Rule 60(b) contemplates two distinct procedures for obtaining relief from final judgment by motion and by independent action. Bankers Mortgage Co. v. United States, 423 F.2d 73, 77-78 (5th Cir.1970), cert. denied, 399 U.S. 927, 90 S.Ct. 2242, 26 L.Ed.2d 793 (1970); St. Pierre v. Edmonds, 645 P.2d 615, 618 (Utah 1982); Mendenhall, 610 P.2d at 1289; Hayashi v. Hayashi, 666 P.2d 171, 175 (Haw.Ct.App. 1983); cf. Atlas Construction Company v. District Court in and for Boulder County, 589 P.2d 953 (Colo. 1979) (independent action is expressly permitted by Rule 60 but is not brought under Rule 60(b)). An independent action is considered to be a new civil action, not a motion under Rule 60(b). Atlas, 589 P.2d at 955. When a proceeding is an independent action to obtain equitable relief from a prior judgment, it is not brought under Rule 60(b) and hence the time limitation contained in the rule has no application. Terry v. Terry, 387 P.2d 902, 903 (Colo. 1963); see Johnson Waste, supra; Carr v. District of Columbia, 543 F.2d 917 (D.C. Cir.1976); Kupferman v. Consolidated Research & Mfg. Corp., 459 F.2d 1072 (2d Cir.1972); Chrysler Corp. v. Superior Dodge, Inc., 83 F.R.D. 179 (Md. D.C. 1979); United States ex rel. Bonner v. Warden, 78 F.R.D. 344 (N.D.Ill. 1978).

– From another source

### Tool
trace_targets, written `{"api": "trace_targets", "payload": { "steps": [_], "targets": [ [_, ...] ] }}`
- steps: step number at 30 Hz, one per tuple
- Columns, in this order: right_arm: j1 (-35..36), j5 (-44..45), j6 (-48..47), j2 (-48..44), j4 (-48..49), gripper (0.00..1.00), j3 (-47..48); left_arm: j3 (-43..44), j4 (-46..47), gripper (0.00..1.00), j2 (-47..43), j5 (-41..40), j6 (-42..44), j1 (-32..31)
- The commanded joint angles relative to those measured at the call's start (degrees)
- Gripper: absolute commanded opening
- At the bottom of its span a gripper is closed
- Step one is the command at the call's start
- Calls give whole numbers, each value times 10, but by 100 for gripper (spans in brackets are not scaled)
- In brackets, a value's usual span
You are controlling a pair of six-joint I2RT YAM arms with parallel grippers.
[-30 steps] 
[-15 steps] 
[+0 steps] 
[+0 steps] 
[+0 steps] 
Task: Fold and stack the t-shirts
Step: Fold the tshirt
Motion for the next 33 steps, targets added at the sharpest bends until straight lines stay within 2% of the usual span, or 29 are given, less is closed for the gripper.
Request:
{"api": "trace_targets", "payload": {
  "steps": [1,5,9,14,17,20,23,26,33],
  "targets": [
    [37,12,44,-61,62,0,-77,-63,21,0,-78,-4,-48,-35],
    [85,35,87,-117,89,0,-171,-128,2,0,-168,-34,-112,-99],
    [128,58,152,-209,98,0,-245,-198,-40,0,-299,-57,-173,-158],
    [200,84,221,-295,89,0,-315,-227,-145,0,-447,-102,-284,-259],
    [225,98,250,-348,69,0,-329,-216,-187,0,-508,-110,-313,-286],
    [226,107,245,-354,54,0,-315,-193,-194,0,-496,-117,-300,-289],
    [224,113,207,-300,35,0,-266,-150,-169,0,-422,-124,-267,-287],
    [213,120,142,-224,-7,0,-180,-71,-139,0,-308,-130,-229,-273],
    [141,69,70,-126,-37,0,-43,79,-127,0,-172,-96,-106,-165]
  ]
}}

The only time limitations on independent actions under Rule 60(b) are laches or a relevant statute of limitations. St. Pierre, 645 P.2d at 618; Terry, 387 P.2d at 903. Laches requires not only passage of time but either prejudice to the defendant or an acquiescence in the alleged wrong. Hayashi, 666 P.2d at 176. The district court found that NID's action to modify was "untimely" since such actions could only be brought as motions under Rule 60. The district court did not consider the question of laches; the evidence does not support laches as a matter of law.[4]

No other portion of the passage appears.